Another use for the Internet is educational, and many sites were developed by academics before the PC was so widespread. Students use the Internet to access information in various databanks. Many colleges have their own Web sites serving as a central information bank for students and the school. Some systems link students to various academic departments (Cline 57-59).
The Internet provides a number of powerful functions. The first is communication, and e-mail allows the user to send messages to any other user. It is cheaper than regular mail and virtually instantaneous. File transfer is another form of communication enabled by the Internet and which can be effected in a number of ways — via e-mail, the World Wide Web, and File Transfer Protocol (FTP).Information can be accessed from databases around the world (Lorick 48-50).
There are certain disadvantages to the growing use of the Internet as well. The computer enables the employee to manipulate this data and crunch numbers at a much more rapid pace than was ever possible before, and through the intranet the data gathered, shaped, and manipulated by one department can be of immediate use to every other department without the need for repeating the same effort. Any such technology can be seductive so that a company may believe it is accomplishing more by storing and accessing this data than it actually is. There is a certain degree of skill necessary to make full use of both.
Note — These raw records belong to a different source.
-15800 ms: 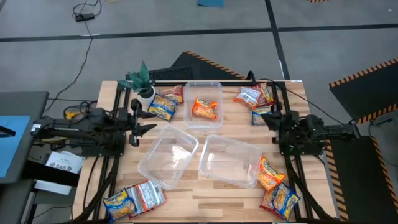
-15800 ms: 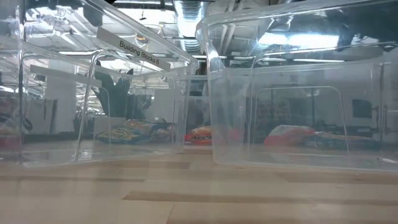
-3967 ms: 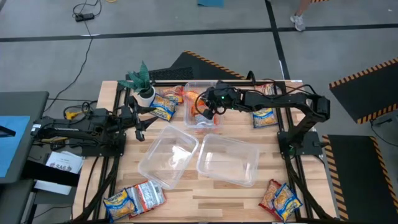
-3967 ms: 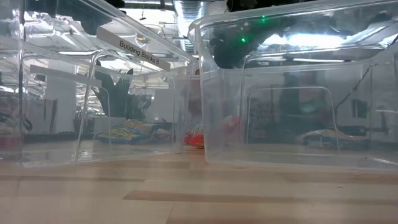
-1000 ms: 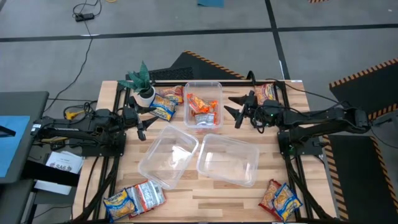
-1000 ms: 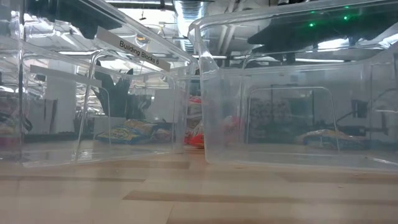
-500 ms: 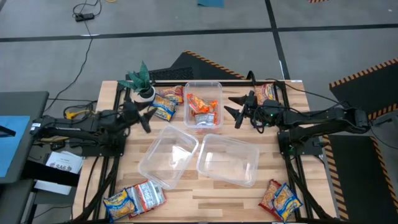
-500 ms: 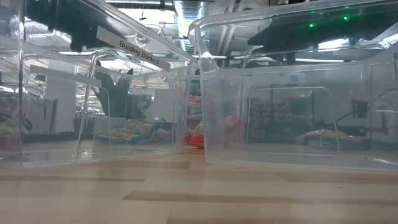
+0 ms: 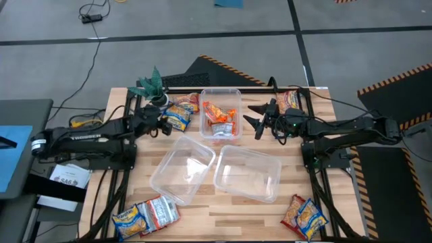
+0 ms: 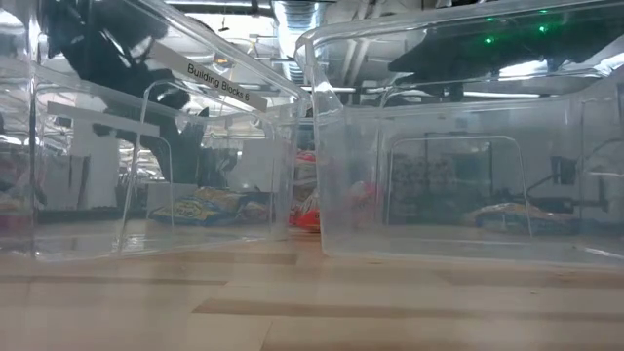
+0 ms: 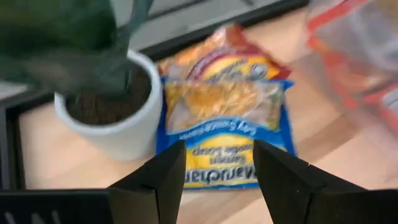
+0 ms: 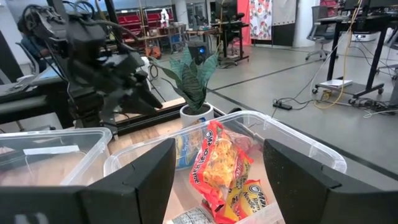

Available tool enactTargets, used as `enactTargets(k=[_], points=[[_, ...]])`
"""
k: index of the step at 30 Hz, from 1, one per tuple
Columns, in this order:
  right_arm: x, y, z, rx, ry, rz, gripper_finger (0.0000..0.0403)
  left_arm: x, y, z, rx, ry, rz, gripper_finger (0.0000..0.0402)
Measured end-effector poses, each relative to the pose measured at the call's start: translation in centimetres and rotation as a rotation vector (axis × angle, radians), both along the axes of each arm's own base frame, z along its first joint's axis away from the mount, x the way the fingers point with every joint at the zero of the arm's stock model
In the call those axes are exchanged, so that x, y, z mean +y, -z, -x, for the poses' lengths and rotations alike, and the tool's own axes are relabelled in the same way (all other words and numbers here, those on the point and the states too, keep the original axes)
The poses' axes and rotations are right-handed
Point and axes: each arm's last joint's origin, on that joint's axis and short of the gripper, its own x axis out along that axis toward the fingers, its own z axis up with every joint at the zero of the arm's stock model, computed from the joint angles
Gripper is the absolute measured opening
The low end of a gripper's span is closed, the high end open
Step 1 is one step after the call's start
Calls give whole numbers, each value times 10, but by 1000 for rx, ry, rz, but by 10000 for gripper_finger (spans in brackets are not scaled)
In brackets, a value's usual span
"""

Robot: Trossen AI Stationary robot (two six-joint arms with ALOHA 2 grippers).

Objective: Sort Maruchan noodles
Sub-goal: Put the blue noodle pack into the bottom left transparent bin

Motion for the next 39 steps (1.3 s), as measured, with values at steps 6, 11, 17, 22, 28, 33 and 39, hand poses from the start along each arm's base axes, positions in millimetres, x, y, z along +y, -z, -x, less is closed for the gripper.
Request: enactTargets(k=[6, 11, 17, 22, 28, 33, 39], points=[[0, 0, 0, 2, 0, 0, 265, 14, 15, -4, 64, -20, 92, 175], [0, 0, 0, 2, 0, -1, 265, 23, 26, -6, 118, -71, 124, 175], [0, 0, 0, 2, 0, -1, 265, 30, 37, -17, 111, -44, 169, 175], [0, 0, 0, 3, 0, -1, 265, 35, 45, -26, 117, -22, 158, 175], [0, 0, 0, 3, 0, -2, 265, 40, 56, -29, 159, -43, 180, 175], [0, 0, 0, 3, 0, -2, 265, 43, 67, -30, 199, -60, 208, 175], [0, 0, 0, 3, 0, -2, 265, 45, 71, -33, 224, -48, 200, 163]])
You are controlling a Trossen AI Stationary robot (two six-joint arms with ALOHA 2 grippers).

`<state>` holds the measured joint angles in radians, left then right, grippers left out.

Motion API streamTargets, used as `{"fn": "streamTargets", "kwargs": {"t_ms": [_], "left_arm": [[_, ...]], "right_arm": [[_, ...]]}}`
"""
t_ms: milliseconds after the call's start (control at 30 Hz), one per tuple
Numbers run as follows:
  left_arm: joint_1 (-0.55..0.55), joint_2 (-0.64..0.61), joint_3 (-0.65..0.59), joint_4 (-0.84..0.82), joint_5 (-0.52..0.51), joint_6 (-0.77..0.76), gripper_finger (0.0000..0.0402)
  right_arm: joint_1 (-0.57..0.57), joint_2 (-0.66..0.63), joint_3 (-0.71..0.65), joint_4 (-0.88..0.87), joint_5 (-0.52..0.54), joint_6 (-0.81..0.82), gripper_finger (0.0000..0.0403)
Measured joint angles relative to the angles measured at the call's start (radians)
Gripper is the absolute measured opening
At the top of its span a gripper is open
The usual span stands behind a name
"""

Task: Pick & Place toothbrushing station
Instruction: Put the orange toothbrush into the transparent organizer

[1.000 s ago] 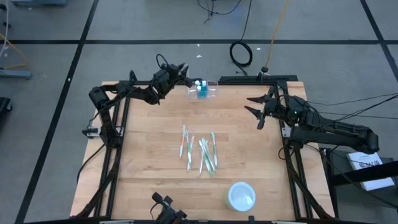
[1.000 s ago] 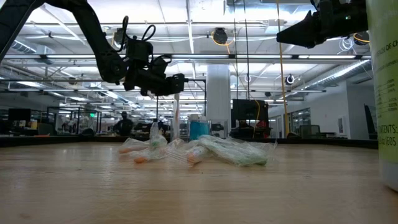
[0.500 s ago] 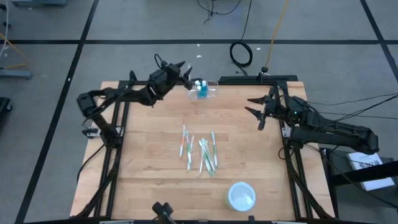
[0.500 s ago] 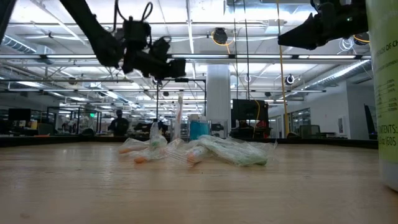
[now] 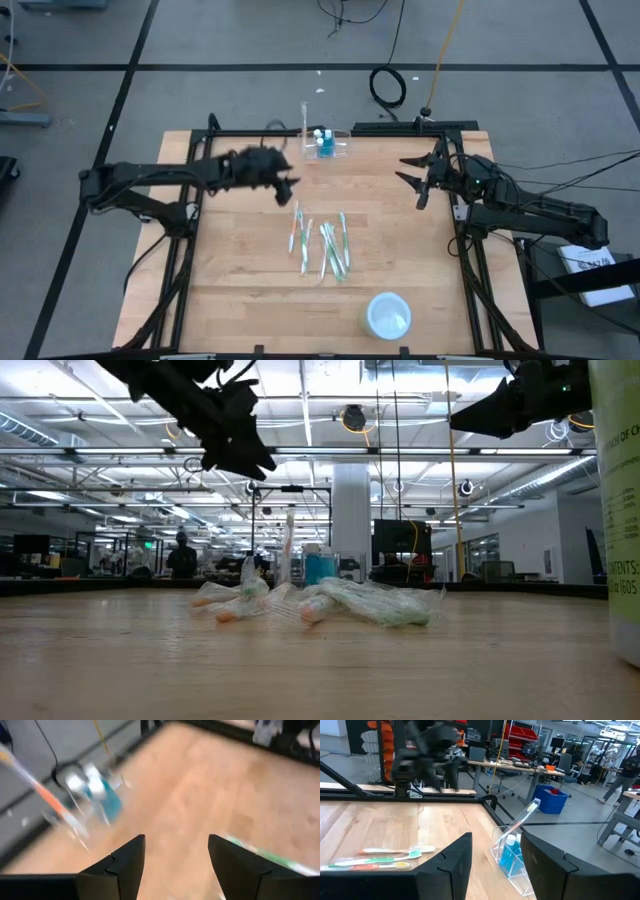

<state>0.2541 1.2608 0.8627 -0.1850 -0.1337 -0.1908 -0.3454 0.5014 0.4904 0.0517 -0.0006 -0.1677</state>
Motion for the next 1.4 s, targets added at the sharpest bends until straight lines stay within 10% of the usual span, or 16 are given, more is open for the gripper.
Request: {"fn": "streamTargets", "kwargs": {"t_ms": [467, 1400], "left_arm": [[-0.098, 0.255, 0.0, -0.177, -0.006, -0.613, 0.0223], [-0.061, 0.45, 0.004, -0.167, -0.003, -0.732, 0.0223]], "right_arm": [[0.0, 0.001, 0.0, 0.012, 0.0, 0.026, 0.016], [0.0, 0.001, 0.0, 0.023, 0.0, 0.045, 0.016]]}}
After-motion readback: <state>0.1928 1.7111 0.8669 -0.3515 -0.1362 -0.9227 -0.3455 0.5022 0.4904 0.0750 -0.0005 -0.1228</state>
In addition, one office may find the system easier to use than others, which would create a competitive disadvantage in that one office that will become more apparent over time.
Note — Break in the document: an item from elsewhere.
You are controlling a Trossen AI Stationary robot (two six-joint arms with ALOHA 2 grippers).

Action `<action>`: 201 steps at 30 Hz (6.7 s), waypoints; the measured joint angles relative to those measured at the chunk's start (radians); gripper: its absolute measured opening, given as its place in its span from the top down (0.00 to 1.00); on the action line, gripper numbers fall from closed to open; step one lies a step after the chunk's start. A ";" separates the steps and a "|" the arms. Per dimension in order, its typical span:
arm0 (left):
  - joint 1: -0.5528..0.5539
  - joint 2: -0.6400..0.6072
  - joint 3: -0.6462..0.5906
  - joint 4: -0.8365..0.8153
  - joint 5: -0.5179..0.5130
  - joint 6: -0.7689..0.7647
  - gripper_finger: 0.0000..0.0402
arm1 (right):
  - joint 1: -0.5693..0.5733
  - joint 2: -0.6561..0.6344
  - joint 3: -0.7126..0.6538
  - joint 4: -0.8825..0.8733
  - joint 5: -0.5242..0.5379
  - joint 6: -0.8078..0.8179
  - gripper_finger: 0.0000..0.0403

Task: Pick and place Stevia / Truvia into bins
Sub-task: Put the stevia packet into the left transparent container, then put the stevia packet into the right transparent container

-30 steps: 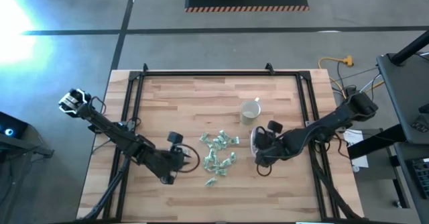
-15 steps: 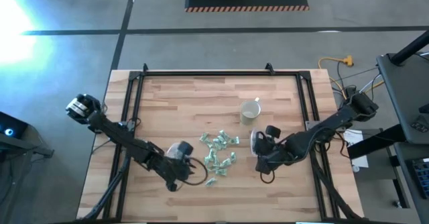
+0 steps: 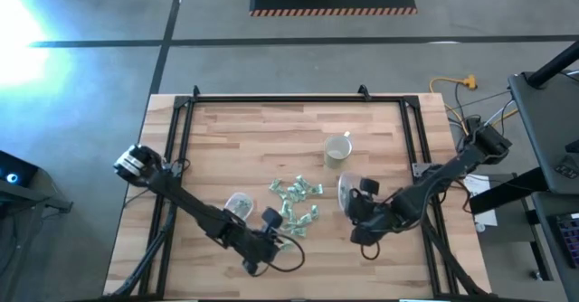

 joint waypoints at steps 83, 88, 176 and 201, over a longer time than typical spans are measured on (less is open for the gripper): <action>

The level of use increases all the time, but according to the most recent statistics, Internet use in the United States continues to climb, showing the following characteristics:
Over 83 million adults, or 40 per cent of the U.S. population over 16, access the Internet, up from 66 million in 1998.
Of these users, 3.7 million use a handheld computer and 3.1 million use a television set-top box or WebTV.
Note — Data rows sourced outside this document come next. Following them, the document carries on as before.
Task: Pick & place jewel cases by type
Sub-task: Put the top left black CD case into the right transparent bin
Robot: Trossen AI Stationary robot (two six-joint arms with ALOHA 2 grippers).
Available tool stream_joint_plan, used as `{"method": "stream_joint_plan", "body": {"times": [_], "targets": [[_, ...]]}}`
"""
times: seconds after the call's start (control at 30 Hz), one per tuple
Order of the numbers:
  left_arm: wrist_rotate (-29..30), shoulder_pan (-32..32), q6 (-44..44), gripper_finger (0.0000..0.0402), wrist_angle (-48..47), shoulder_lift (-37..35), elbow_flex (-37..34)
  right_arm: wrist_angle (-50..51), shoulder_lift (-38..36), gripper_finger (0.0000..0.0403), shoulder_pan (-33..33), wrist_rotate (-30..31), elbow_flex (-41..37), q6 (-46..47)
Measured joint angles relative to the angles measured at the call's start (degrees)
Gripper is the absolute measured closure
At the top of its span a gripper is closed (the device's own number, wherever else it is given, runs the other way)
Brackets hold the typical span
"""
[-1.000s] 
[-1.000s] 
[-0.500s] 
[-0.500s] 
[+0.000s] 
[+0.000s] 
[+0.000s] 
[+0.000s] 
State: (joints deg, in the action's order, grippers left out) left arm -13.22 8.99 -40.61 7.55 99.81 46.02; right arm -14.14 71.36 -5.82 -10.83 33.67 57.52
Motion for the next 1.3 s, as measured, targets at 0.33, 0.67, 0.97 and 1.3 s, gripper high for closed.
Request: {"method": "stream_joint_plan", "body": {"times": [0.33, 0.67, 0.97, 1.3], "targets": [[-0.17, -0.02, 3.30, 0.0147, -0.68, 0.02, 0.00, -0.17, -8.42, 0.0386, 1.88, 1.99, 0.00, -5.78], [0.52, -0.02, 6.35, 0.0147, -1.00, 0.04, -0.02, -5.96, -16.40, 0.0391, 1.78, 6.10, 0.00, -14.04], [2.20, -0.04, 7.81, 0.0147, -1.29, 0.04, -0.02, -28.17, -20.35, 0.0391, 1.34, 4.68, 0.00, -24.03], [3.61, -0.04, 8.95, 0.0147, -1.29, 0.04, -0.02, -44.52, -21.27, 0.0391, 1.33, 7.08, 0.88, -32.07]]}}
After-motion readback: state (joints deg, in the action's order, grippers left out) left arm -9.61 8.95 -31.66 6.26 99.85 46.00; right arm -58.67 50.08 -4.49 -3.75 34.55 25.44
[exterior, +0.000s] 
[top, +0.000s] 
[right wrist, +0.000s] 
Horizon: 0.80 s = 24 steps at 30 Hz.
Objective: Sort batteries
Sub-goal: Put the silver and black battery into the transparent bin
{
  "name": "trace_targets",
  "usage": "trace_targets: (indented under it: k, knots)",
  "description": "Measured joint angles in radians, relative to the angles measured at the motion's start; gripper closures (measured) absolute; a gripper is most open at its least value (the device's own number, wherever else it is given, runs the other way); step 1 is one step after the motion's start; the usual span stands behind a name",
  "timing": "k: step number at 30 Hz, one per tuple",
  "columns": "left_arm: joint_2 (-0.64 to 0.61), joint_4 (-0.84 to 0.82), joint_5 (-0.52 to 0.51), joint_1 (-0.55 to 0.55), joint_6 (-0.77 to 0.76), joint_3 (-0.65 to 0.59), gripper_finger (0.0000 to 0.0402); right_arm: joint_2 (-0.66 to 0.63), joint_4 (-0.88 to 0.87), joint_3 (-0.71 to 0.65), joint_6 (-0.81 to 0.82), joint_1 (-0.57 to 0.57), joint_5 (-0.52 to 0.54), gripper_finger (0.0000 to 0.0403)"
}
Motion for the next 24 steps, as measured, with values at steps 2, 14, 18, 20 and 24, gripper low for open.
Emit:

Internet users now spend more time online, averaging 12.1 hours per week compared to 10.9 hours per week in 1998.
The most popular online activities include sending and receiving e-mail, obtaining information about a hobby, general news, or information for business (“Internet Use [U.S.]”).
The issue is not simply how many people are using the Internet, but how many are not and why they are not.
Much of the promise of the information superhighway has not yet arrived for a number of reasons. For one thing, widespread as the PC is, there are segments of society that do not have access to the computer and so to the Internet, and the distance between the haves and have-nots is likely to increase as the Internet becomes more vitally important. The computer can allow the student and the businessman to access a wide variety of information, but how that information is used depends on the individual user and so may or may not prove of benefit. The cost of joining the newly-wired world may be high, but the cost of staying on the sidelines would be even greater. The new technologies can make life easier and expand our horizons if we use them properly and learn their capabilities.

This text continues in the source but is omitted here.